The Super Bowl’s Over! Here’s What Peyton Manning Can Teach You About Investing: RadioShack Corporation (RSH) and More

Example: a few short months after RadioShack doubled its lofty dividend (hooray 25% yield) it cut its dividend altogether and has no plans to return it. You can't pay a dividend when you're losing money.

Result: pick six. The "Short's" win.

The Biography

I'm not only here to heckle, you get to laugh at me too! Yes, regional bank (and quasi-bane of my existence) First Niagara Financial Group Inc. (NASDAQ:FNFG) was kind enough to teach me two dividend lessons through one scary story.

The story is the biography of First Niagara's CEO John Koelmel.  Koelmel, who started at First Niagara in 2006, was on an acquisition spree (New Alliance, Harleysville, HSBC) from day one and had used increased EPS to pump up the dividend from .40 to .64 in four short years.

Sound good? I thought so too, yet soon after I decided to jump aboard the story quickly deteriorated.  The red flag that went ignored: at the time of their HSBC branch acquisition in 2010, FNFG's pay-out ratio was a ridiculous 75%.

Surprisingly FNFG decided to issue new stock and dilute shareholders to fund the acquisition. If that move weren't curious enough the next was startling; with bank stocks (including FNFG) slumping, Koelmel & Co. decided to slash the dividend 50% and take on pricey debt, just to fund the acquisition.

The truth is that the company couldn't grow organically, and it needed acquisitions to grow EPS in order to pay its unsustainable dividend.  The lesson from this is to stick to organic growth stories with payout ratios under 50%; both alternatives are screeching red flags

Dividend All-American

I'm certainly not opposed to dividend payers--far from it. But like Mr. Manning, I want to know the story behind them. Based on what we've learned, it's clear that Apple Inc. (NASDAQ:AAPL) is a true dividend champion.

1. Apple is growing: Q1 revenues were up 18%, while EPS increased 7%

2. Apple also has a ridiculously low pay-out ratio of just 20%. The company holds about a third of its value in cash--suffice to say the dividend is safe.

3. Apple carries very little short interest--just 1.89%.

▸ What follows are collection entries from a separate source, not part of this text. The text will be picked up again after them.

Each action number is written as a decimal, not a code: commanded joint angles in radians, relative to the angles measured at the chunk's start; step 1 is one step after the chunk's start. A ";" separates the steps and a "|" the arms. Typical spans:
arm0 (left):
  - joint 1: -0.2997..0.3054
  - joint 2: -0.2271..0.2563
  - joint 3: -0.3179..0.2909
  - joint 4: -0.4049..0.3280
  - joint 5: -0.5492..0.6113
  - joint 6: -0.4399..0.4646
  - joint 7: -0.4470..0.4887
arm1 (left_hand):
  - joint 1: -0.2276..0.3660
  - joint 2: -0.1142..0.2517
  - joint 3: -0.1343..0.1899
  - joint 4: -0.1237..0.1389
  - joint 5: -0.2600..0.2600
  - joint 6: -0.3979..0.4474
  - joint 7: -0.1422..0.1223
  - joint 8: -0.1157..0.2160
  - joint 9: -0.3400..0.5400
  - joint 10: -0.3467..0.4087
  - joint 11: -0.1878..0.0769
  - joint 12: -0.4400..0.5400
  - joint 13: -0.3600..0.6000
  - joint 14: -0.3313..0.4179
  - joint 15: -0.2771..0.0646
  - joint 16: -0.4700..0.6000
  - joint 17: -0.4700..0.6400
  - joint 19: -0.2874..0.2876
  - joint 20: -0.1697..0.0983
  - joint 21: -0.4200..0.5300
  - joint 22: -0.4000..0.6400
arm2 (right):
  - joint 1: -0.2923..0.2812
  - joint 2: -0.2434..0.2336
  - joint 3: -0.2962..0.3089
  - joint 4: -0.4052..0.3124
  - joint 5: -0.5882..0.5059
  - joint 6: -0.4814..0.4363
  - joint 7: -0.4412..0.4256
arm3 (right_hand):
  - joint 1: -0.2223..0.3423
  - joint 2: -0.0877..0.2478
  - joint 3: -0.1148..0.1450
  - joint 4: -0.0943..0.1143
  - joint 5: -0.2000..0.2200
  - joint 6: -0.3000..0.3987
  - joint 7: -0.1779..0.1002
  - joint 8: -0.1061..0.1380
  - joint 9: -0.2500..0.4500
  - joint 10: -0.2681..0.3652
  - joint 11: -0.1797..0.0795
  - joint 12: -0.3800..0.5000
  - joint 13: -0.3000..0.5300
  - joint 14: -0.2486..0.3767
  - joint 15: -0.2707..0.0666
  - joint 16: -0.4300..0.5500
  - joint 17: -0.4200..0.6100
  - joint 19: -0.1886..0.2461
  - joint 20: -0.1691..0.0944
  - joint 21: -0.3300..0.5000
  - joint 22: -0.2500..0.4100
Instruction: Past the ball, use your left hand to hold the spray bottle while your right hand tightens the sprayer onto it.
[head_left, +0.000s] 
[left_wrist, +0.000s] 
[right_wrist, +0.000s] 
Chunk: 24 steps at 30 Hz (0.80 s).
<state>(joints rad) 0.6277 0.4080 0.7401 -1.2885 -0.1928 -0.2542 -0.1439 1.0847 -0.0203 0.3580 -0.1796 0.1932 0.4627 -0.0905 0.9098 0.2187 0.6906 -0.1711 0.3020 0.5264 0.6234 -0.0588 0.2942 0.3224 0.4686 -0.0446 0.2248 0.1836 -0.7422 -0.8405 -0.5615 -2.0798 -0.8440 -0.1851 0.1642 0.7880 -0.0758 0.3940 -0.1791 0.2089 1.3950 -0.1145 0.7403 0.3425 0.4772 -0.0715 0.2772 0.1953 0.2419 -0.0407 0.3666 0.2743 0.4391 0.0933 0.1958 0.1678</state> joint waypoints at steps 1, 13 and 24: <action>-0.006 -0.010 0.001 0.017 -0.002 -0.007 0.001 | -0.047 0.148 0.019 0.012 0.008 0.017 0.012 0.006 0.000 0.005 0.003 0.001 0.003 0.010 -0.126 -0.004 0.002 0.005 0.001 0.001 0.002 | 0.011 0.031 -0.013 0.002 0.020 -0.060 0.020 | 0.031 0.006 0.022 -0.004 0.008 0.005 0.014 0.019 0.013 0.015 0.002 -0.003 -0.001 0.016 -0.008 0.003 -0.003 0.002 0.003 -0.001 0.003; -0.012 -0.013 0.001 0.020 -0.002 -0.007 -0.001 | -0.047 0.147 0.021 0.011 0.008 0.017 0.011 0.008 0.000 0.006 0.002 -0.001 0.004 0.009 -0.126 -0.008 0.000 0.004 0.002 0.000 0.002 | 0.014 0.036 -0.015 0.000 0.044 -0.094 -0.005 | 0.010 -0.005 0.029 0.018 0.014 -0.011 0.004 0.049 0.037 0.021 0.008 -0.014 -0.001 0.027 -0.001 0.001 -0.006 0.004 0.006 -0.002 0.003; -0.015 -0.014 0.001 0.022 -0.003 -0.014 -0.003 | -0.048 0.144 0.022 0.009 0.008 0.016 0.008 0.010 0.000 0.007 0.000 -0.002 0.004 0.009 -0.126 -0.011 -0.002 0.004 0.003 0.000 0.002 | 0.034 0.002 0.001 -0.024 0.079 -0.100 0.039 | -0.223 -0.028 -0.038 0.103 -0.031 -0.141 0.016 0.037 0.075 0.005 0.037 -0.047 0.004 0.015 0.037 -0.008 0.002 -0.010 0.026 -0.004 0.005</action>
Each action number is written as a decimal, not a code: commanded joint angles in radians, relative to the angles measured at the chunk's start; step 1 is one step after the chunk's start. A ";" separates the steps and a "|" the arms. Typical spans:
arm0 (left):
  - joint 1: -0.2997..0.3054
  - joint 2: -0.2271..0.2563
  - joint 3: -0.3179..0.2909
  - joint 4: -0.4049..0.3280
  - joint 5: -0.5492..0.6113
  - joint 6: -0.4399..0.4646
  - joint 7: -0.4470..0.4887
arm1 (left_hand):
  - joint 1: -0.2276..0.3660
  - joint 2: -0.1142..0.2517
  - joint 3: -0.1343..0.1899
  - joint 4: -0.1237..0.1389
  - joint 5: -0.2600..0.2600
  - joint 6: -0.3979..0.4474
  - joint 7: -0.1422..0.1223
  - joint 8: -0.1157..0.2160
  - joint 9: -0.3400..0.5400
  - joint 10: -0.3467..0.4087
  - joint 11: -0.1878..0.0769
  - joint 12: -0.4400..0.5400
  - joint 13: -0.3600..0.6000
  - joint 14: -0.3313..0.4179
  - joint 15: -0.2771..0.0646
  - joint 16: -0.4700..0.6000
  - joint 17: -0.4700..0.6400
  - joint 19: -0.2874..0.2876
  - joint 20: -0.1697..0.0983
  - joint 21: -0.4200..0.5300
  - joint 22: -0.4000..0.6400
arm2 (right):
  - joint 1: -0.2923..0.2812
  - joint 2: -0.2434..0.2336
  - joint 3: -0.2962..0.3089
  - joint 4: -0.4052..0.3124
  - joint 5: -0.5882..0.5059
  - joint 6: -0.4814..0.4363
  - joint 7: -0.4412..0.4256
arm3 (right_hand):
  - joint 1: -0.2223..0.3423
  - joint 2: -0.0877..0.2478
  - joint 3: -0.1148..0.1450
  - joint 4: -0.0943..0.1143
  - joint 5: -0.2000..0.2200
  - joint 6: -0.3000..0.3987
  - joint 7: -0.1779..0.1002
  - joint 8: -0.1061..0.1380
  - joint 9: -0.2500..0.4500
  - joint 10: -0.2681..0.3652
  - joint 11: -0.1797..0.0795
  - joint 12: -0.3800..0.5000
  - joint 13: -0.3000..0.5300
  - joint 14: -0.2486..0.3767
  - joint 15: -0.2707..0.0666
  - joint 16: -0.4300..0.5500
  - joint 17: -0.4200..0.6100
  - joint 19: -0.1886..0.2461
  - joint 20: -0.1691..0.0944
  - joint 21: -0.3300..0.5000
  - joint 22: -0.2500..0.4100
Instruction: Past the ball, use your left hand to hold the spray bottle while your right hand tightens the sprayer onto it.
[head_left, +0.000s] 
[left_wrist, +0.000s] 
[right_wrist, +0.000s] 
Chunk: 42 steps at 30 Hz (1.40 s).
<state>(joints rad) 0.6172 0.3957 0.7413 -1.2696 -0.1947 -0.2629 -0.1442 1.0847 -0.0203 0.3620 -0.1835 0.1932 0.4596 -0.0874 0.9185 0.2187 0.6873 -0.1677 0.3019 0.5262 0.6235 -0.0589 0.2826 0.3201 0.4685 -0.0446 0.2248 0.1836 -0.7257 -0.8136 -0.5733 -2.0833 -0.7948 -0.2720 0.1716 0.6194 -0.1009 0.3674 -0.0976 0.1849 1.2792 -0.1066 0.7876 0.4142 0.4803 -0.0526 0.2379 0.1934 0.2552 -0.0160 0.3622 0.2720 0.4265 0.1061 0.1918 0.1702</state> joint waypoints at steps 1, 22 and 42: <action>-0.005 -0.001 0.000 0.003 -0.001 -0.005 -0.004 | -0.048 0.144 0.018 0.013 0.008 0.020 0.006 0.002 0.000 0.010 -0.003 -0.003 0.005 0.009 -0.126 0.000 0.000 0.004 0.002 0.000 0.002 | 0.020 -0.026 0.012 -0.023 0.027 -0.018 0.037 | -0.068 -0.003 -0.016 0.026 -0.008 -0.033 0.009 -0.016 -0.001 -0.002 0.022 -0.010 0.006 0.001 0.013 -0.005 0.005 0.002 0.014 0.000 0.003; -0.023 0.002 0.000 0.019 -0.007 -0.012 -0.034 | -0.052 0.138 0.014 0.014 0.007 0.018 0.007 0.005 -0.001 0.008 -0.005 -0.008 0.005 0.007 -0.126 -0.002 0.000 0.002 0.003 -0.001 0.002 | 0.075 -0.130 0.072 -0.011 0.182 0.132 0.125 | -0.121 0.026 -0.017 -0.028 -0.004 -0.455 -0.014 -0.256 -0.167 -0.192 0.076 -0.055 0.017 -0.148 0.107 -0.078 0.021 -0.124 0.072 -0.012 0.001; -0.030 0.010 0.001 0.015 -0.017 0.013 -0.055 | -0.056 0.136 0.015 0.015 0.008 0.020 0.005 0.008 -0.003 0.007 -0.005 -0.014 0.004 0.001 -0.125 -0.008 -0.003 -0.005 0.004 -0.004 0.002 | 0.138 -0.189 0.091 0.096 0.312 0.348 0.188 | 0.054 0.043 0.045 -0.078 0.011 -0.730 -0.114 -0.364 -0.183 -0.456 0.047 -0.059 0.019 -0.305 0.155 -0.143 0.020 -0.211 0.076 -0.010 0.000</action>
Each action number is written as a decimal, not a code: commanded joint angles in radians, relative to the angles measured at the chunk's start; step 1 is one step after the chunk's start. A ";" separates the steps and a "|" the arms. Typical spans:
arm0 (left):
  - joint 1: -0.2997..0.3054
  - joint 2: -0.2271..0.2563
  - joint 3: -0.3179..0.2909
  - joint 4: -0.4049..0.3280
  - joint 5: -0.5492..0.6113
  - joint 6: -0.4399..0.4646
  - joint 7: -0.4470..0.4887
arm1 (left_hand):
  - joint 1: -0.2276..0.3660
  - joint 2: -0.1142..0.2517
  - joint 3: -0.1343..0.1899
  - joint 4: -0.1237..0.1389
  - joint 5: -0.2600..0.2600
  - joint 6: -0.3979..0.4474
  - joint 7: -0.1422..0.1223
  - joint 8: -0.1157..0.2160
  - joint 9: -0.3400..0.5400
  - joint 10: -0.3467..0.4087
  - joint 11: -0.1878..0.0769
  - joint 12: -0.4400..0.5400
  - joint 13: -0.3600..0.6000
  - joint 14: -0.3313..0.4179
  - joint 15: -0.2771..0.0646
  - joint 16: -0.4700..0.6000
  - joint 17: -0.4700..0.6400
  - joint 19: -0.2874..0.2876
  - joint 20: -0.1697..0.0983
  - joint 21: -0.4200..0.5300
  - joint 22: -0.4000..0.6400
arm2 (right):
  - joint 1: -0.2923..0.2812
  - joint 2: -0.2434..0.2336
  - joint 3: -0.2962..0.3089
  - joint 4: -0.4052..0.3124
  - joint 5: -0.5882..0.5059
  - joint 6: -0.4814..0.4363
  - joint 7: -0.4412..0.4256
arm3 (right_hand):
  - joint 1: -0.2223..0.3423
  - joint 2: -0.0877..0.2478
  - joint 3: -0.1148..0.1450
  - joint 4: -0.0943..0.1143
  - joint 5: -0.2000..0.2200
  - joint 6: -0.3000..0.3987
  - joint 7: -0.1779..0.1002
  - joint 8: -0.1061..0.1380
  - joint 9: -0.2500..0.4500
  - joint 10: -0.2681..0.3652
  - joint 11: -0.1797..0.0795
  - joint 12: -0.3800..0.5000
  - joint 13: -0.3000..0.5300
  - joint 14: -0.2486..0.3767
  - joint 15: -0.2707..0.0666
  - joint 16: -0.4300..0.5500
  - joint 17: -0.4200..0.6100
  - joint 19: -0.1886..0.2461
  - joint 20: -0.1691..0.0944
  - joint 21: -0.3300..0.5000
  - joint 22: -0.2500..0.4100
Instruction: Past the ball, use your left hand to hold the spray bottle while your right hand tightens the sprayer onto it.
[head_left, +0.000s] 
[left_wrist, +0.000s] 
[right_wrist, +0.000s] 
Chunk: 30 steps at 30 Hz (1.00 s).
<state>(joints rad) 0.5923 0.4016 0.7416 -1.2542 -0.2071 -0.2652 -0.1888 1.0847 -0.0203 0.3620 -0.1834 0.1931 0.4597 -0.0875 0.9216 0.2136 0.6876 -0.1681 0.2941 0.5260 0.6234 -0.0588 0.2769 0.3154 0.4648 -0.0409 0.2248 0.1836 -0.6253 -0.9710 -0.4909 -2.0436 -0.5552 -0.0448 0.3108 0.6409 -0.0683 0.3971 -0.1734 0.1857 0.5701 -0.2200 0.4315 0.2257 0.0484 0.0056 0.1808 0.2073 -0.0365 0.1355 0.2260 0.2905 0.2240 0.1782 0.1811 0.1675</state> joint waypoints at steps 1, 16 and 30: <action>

Unlike our "interceptions," we can trust that Apple is paying dividends for the right reasons. Like all "Dividend Champs," Apple's dividend is the cherry atop its return Sundae, not its central investment thesis.

We can buy Apple now and hope for growth, but should the market slump the yield will rise and we can buy more. Wouldn't you rather "back in" to a 3.5% yield of a company you adore than buy a company you fear, just for its yield?

Of course you would. Thank you Mr. Manning, for the lesson.